▶ _Task instructions_
All pictures are to be dropped, and everything else in the data duplicated exactly.

▶ _Exercise data_
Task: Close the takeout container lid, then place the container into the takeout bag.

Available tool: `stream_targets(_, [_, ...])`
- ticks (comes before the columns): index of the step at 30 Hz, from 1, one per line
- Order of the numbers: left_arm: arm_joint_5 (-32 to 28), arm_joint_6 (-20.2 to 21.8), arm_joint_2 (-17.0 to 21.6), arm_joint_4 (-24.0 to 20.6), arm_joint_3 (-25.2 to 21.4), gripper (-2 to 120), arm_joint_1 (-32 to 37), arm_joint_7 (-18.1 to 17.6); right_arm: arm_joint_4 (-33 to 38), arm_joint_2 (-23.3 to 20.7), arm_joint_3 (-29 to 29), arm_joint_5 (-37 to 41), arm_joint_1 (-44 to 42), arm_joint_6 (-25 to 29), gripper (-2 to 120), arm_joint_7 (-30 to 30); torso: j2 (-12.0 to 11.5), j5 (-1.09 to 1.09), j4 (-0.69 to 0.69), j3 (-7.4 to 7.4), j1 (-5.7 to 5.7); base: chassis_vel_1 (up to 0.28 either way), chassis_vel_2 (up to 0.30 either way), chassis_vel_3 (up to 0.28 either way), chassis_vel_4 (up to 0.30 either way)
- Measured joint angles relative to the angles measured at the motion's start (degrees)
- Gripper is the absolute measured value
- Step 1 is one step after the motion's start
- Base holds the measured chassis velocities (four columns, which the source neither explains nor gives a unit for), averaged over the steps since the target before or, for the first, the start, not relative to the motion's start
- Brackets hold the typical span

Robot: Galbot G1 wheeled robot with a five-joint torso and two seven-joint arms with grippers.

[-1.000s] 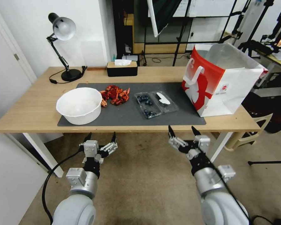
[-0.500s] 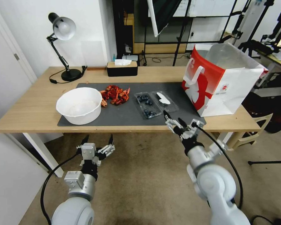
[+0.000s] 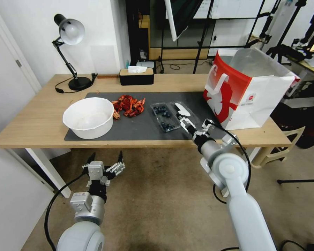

▶ _Written solution_
Task: Close the takeout container lid, then place the container into the takeout bag.

Available tool: `stream_targets(_, [_, ...])`
- ticks (comes before the columns): index of the step at 30 Hz, from 1, one per line
- Order of the numbers: left_arm: arm_joint_5 (-32 to 28), arm_joint_6 (-20.2 to 21.8), arm_joint_2 (-17.0 to 21.6), arm_joint_4 (-24.0 to 20.6), arm_joint_3 (-25.2 to 21.4), gripper (-2 to 120), arm_joint_1 (-32 to 37), arm_joint_7 (-18.1 to 17.6); right_arm: arm_joint_4 (-33 to 38), arm_joint_2 (-23.3 to 20.7), arm_joint_3 (-29 to 29), arm_joint_5 (-37 to 41), arm_joint_1 (-44 to 42), arm_joint_6 (-25 to 29), gripper (-2 to 120), arm_joint_7 (-30 to 30); torso: j2 (-12.0 to 11.5), j5 (-1.09 to 1.09), j4 (-0.69 to 0.69), j3 (-7.4 to 7.4), j1 (-5.7 to 5.7); base: chassis_vel_1 (up to 0.28 either way), chassis_vel_2 (up to 0.30 either way), chassis_vel_3 (up to 0.28 either way), chassis_vel_4 (up to 0.30 either way)
- Measured joint angles relative to the angles measured at the motion's start (degrees)
- Gripper is the absolute measured value
- Step 1 is one step after the motion's start
- Base holds the measured chassis velocities (four columns, which the source neither explains nor gives a unit for), averaged over the steps since the target before or, for the first, the start, not relative to the motion's start
- Brackets hold the typical span

Robot: Galbot G1 wheeled robot with a five-joint torso and two seven-joint arms with grippers.

[-1.000s] 
[-0.500s] 
[+0.000s] 

The exercise calls for nothing more than this answer.